Hans-Ake Lilja est un fan suédois de Stephen King, au point, il y a plus de 20 ans, de créer un site -anglophone-, consacré à l'Horrorus Rex. Pour fêter ces vingt ans, Lilja a décidé de réunir une douzaine de récits de et inspirés par son idole dans un anthologie. Cela donne Shining in the Dark.
Mais qui dit "anthologie", dit -hélas- qualité diverse. En effet pour ces 12 récits (et 13 auteurs), les statuts sont différents. Certains récits sont inédits, d'autres ont déjà fait partie de recueils, certains des auteurs sont contemporains, et l'un est plutôt ancien (Edgar Allan Poe). A tout Roi tout honneur, c'est un récit de King publié en 1971 puis en 1981, Le Compresseur bleu, qui ouvre l'anthologie. Et qui est loin d'être son meilleur. Il y a d'autres grands noms du fantastique dans le recueil : Clive Barker, Ramsey Campbell. Il y a aussi des copains de King : Bev Vincent, Stewart O' Nan, Richard Chizmar et un auteur aussi rare que prodigieux, Jack Ketchum, hélas décédé depuis trois ans. Amatrices et amateurs d'histoires, je vous recommande Une fille comme les autres et Fils unique, mais aussi Comme un chien. Ici nous avons une nouvelle écrite avec P. D. Cacek, sur les pièges des réseaux sociaux, assez réussie.
Parmi les récits que j'ai beaucoup appréciés, je citerai L'Attraction des Flammes, qui raconte le calvaire de deux adolescents qui se laissent entraîner dans une sorte de maison hantée de foire. La montée de l'horreur de ce huis-clos est très efficace, et la chute, qualité essentielle dans l'écriture d'une nouvelle, vraiment réussie. Elle est l'oeuvre de Kevin Quigley, qui indique s'être inspiré de la Foire des Ténèbres, classique du genre de Ray Bradbury.
Aeliana, écrit par Bev Vincent, est aussi efficace dans le genre récit très court sur une créature capable de changer de forme et qui ne chasse que pour se nourrir. La Fin de toutes choses, de Brian Keene, est un récit intimiste extrêmement touchant sur la perte accidentelle d'un enfant. Un petit mot du Coeur révélateur, d'Edgar Poe (traduit par Baudelaire) : c'est assez léger, et un peu daté, malheureusement. L'Amour d'une mère, de Brian James Freeman, vaut surtout par sa chute, que je n'ai vue venir que juste avant. Malin.

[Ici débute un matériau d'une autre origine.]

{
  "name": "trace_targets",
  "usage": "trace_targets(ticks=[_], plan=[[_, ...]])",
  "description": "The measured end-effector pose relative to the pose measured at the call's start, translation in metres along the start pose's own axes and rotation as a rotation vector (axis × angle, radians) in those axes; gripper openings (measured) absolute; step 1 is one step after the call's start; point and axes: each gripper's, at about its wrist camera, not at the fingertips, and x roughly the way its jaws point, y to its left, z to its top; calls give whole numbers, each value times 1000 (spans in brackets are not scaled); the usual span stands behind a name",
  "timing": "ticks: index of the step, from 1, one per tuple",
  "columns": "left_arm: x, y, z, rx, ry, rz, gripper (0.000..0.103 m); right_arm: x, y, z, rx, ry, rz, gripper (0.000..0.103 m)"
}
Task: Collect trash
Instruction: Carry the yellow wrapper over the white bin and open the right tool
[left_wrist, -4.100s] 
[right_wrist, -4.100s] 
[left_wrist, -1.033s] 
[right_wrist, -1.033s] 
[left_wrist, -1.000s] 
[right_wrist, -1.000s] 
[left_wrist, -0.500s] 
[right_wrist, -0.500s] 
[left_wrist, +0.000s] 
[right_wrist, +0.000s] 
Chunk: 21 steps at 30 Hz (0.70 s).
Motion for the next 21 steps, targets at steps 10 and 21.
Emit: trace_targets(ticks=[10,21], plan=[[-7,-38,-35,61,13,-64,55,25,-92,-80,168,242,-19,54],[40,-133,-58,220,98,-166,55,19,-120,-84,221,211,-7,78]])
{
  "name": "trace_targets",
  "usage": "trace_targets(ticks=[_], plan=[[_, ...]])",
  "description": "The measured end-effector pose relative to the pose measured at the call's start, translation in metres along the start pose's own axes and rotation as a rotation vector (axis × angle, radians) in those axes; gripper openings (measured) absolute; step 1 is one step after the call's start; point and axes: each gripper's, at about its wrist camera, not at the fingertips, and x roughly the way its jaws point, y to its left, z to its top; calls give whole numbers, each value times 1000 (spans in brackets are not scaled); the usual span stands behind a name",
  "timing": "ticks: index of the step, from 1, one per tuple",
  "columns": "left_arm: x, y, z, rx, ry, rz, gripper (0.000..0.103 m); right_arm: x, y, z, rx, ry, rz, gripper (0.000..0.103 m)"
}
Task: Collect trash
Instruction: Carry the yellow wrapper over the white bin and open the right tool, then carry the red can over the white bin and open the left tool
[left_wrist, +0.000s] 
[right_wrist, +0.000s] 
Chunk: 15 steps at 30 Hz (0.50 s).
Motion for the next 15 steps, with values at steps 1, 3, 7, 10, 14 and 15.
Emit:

Le plus gros morceau du recueil se trouve à la fin ; il s'agit de Le Manuel du Gardien, une novella d'une cinquantaine de pages de John Ajvide Lindqvist (qui s'est fait connaître par son roman vampirique Laisse-moi entrer, adapté deux fois au cinéma). Il nous raconte l'histoire d'Albert, lycéen féru de jeux de rôles qui invoque par erreur lors d'une partie une entité mystérieuse, qui semble surveiller l'adolescent de très près... Hommage appuyé aux récits lovecraftiens, dont un écrit par Robert Bloch, auquel Lindqvist a emprunté son monstre, un vampire stellaire.
A noter que la totalité des nouvelles, hormis celle de Poe et celle de Campbell (Jean-Daniel Brèque) a bénéficié des traductions d'Eric Holstein et Annaïg Houesnard. On en vient à ce qui constitue pour moi le point éditorial faible de cette anthologie, qui bénéficie cependant d'une très belle maquette : chaque nouvelle est complétée par deux petits bonus, une sorte de résumé et une anecdote sur l'idée ayant inspiré l'histoire. Des bonus qui sont TOUS relégués en fin de volume, ce qui oblige la lectrice ou le lecteur soit à aller en fin de volume à l'issue de la lecture de chaque nouvelle, soit, arrivé(e) au bout de la lecture des récits, à retourner se remettre en tête les différents récits en lisant ces bonus. Bref, pas très bien pensé, j'estime qu'il eût été bien plus utile de mettre les bonus à la fin de CHAQUE nouvelle. Cela coupe, à mon avis, l'expérience de lecture.